Task to complete: Scan the lines below; pull out those with "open".
═══ Dataset excerpt ═══
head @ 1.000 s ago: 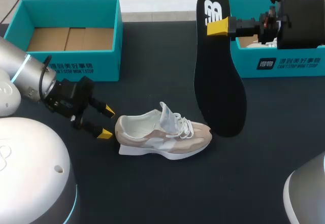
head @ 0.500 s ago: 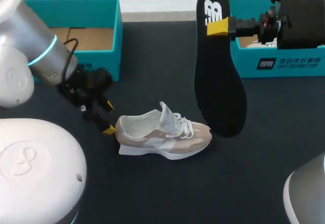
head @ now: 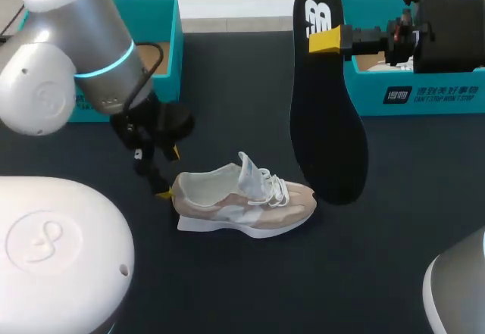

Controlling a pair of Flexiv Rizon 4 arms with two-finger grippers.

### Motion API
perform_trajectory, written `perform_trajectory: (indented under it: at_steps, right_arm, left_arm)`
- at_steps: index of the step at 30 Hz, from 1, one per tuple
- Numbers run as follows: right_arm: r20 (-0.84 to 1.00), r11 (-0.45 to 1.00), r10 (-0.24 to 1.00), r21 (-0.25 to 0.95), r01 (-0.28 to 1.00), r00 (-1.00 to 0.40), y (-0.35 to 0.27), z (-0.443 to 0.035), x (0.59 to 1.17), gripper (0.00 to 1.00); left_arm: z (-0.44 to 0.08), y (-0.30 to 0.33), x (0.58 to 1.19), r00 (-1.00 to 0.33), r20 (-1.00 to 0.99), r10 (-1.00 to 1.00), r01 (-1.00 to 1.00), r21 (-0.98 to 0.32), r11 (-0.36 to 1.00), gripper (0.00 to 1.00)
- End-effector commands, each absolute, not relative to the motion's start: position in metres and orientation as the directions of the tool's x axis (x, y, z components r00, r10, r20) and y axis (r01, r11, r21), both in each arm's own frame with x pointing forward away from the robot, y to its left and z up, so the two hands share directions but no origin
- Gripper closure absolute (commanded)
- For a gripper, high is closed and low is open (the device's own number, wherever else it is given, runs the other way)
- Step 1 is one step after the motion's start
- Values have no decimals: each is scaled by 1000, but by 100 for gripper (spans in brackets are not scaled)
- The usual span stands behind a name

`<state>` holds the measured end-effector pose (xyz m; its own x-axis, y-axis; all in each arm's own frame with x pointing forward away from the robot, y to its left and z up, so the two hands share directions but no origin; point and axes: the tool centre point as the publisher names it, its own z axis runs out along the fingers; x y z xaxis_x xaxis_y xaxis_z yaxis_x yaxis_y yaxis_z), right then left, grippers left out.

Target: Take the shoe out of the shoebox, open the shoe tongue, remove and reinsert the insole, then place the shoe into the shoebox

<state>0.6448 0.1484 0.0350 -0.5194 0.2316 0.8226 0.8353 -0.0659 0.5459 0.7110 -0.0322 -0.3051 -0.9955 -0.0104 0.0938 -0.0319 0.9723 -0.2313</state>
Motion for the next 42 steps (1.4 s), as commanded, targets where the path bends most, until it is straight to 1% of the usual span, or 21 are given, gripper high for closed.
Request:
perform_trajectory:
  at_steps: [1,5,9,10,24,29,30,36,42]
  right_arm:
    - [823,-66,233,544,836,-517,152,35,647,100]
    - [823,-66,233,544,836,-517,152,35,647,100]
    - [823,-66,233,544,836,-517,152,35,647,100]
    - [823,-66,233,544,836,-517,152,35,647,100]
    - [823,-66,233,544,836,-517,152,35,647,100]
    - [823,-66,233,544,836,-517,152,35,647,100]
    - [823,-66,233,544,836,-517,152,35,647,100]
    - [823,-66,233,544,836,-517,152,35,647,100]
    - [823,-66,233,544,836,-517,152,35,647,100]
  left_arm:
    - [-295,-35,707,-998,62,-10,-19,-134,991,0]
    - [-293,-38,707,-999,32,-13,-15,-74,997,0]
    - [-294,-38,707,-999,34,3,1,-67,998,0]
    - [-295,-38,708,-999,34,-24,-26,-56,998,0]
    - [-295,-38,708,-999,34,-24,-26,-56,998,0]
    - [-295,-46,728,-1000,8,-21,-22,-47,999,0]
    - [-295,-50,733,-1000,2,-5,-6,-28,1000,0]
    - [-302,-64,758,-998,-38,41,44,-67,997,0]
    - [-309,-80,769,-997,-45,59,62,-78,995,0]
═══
Solution to the exercise:
- For a gripper, high is closed and low is open (the device's own number, wherever else it is given, runs the other way)
Target: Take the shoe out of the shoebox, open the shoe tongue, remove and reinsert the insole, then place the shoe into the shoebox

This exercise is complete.